Dreams of Peace

By Jaylen Adams

This essay is part of the Student Agenda Essay Series, where students are sharing the pillars of the National Student Agenda that resonate most, and why they take action.

Jaylen, pictured here, is a sophomore at Columbia University.

It was when classes ended and even more students spilled from the buildings that they chose to strike. White hoods came like snowfall, came like ash, came like hate. I recall very little, but what I do remember was running. I ran for the gates, but they were blocked by burning crosses. I ran for the dorm rooms, but they were locked.
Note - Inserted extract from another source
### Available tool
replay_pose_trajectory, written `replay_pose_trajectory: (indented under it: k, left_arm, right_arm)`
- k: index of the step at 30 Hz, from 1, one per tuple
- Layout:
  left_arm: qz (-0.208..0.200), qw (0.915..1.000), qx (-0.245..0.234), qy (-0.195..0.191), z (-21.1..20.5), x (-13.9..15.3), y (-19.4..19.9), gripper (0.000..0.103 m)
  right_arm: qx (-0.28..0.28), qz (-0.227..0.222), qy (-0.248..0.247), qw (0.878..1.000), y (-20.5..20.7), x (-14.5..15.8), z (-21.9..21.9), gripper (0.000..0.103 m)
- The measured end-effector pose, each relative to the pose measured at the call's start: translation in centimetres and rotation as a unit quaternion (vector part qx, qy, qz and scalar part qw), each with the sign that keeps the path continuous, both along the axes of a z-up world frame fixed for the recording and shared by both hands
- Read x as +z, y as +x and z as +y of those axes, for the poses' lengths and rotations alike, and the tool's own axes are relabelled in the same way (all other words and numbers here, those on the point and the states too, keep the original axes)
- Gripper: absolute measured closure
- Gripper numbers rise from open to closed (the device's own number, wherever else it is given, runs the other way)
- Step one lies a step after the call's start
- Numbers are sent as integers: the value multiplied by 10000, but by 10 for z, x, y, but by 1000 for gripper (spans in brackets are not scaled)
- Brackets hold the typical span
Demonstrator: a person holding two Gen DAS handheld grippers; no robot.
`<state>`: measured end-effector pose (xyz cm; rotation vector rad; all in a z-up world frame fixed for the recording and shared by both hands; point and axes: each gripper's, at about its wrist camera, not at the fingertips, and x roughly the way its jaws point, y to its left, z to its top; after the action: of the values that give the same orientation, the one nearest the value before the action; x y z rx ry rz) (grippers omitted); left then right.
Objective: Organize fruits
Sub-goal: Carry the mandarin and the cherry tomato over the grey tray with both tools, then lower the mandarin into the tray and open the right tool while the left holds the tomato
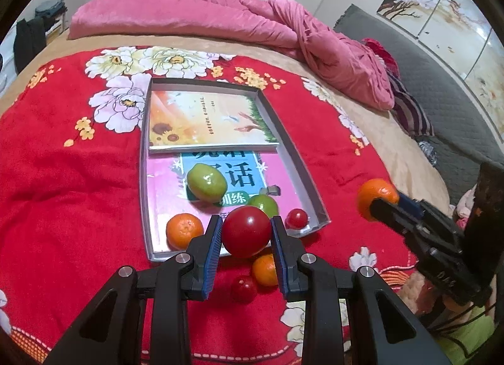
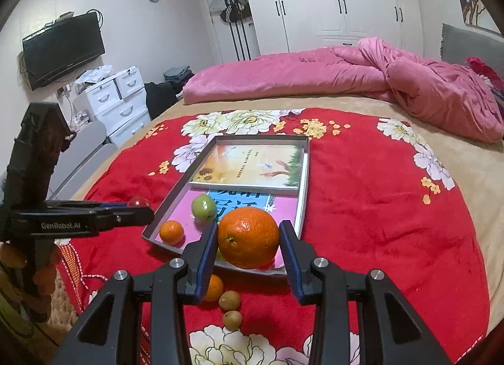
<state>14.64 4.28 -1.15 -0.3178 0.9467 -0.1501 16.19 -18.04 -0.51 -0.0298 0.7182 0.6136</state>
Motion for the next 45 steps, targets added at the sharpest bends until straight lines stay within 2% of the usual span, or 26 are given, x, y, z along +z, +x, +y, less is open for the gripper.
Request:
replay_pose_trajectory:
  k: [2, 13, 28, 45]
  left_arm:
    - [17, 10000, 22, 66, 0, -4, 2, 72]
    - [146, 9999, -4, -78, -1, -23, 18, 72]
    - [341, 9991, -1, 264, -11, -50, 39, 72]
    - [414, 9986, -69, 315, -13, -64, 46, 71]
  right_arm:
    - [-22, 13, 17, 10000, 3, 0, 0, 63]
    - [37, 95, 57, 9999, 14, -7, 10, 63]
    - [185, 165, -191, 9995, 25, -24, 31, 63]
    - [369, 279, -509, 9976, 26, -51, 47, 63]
In the chaos, I remember with debilitating clarity another student calling to us: “Let’s just pretend to be on their side!” 
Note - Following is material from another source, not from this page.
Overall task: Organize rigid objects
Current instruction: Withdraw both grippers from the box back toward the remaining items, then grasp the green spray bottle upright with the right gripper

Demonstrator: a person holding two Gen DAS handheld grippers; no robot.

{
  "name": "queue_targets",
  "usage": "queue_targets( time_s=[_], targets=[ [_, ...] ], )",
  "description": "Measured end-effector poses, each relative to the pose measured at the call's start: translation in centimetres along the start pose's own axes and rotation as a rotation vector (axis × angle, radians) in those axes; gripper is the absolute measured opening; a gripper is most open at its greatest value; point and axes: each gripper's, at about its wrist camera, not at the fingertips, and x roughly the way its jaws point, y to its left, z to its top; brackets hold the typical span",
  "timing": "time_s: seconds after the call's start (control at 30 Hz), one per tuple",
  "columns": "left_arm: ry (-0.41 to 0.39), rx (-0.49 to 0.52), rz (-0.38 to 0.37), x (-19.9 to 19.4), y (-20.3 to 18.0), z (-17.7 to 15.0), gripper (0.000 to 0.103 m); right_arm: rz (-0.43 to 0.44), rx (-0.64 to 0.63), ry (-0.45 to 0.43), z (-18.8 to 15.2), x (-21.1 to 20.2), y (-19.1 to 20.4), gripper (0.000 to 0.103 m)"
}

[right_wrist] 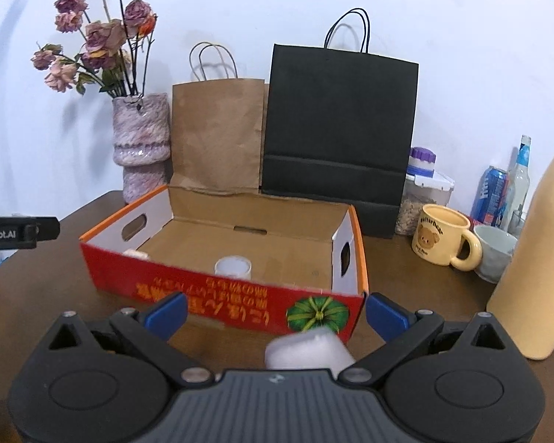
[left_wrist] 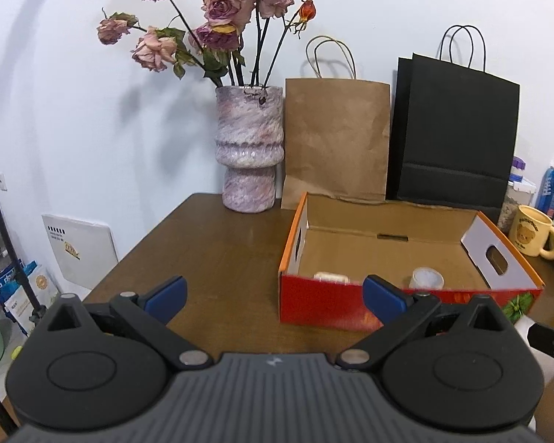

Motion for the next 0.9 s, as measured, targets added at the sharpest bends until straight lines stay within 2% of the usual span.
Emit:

I looked at him, skin as white as the hoods they donned, and I looked down at myself, an obvious blemish, something to be washed away. There was nowhere for me to hide and no way for me to blend in. The storm would roll in and I, like my ancestors, would be swept away. 

They had been closing in when I woke up, teeth clenched and sweaty. It was a terrible nightmare, but not the first of its kind. What had made it so terrible was how I wasn’t so sure it was far from the truth. In 1924, white students burned a cross to protest the presence of a Black student, they did so in front of Furnald, a freshman dorm across from where I had lived just a few months ago. 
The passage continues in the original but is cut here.